IL PRESUNTO STUPRATORE LINCIATO A NAGALAND Secondo quanto racconta DNAIndia Syed Farid Khan, 35 anni, era stato arrestato con l’accusa di aver ripetutamente violentato una donna della tribù Naga ripetutamente il 23 febbraio. Khan lavorava come rivenditore di auto usate nello stato di Assam e secondo la fonte era immigrato dal Bangladesh. La folla ha fatto irruzione nel carcere centrale di Dimapur, ha trascinato fuori il presunto stupratore e lo ha linciato in pubblico, spogliandolo e costringendolo a marciare verso la Torre dell’Orologio, dove volevano impiccarlo pubblicamente, ma lui è morto in strada. Gli assassini hanno legato il suo corpo a un veicolo e lo hanno trascinato fino alla piazza appendendo poi l’uomo a un cancello, ma la polizia ha aperto il fuoco ferendo 20 persone e recuperando il corpo del presunto stupratore. Nei giorni precedenti il caso era diventato politico, con migliaia di persone che sono scese in piazza spaccando vetrine e prendendo di mira i negozi degli «stranieri» nella zona. 


LA STORIA DELLO STUPRO
In un comunicato due Organizzazioni Non Governative umanitarie – Naga Council Dimapur e Naga Women Hoho Dimapur – avevano raccontato che «non solo la ragazza è stata narcotizzata e violentata ripetutamente, ma ha subito percosse e minacce di morte». Un funzionario del carcere che non ha voluto identificarsi ha raccontato di «avere assistito all’arrivo della folla che, dopo aver sopraffatto gli uomini della sicurezza, ha divelto due cancelli ed ha portato in strada Khan». L’uomo, ha concluso la fonte, e’ morto poco dopo per le dure percosse ricevute.

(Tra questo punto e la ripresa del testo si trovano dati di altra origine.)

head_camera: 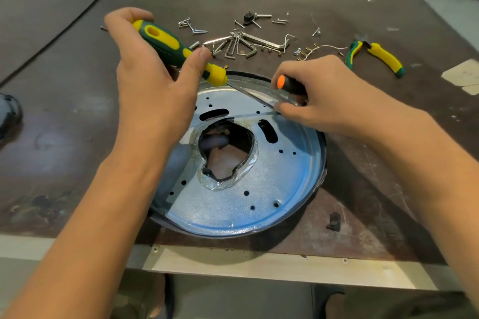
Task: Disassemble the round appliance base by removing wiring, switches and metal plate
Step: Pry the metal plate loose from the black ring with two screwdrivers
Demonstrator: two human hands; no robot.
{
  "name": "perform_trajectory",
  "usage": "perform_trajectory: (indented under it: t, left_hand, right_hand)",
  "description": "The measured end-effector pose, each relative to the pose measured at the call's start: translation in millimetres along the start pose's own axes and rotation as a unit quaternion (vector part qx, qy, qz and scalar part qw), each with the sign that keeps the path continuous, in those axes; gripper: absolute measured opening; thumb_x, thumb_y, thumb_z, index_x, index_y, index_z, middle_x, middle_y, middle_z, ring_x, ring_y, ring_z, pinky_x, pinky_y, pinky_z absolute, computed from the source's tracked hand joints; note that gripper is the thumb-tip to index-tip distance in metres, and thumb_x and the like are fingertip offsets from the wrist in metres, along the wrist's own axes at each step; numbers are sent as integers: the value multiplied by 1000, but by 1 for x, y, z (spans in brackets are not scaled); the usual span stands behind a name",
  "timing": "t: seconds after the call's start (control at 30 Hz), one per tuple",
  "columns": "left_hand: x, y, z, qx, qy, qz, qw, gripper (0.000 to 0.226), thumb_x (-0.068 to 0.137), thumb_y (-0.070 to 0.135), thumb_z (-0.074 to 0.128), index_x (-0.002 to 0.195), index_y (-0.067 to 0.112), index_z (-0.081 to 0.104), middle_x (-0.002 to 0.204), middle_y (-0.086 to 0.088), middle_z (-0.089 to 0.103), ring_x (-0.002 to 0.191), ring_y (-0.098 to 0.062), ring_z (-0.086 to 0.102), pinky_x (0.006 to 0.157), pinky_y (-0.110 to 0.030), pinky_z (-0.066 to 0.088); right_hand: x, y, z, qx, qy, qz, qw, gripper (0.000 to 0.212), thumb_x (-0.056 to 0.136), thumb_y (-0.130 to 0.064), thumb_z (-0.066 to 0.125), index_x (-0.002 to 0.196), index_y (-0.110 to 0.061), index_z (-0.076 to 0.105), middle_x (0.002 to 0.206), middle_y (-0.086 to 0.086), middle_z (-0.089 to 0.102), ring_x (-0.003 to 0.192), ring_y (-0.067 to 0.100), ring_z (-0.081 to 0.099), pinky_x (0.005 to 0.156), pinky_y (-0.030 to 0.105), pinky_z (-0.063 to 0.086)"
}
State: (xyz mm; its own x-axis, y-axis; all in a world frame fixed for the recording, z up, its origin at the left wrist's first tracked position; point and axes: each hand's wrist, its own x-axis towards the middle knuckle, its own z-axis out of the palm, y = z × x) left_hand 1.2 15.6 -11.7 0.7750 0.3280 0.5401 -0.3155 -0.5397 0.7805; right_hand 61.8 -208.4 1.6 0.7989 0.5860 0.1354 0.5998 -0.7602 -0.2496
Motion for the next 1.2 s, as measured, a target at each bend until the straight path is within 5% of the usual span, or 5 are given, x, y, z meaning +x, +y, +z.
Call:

Dal giorno dello stupro la tensione nel distretto è rimasta altissima e ieri durante uno sciopero decretato dalla Federazione degli studenti Naga una ventina di negozi, presumibilmente appartenenti ad immigrati dal Bangladesh, sono stati saccheggiati. La polizia sospetta che alcuni carcerati siano fuggiti dalla prigione approfittando del raid.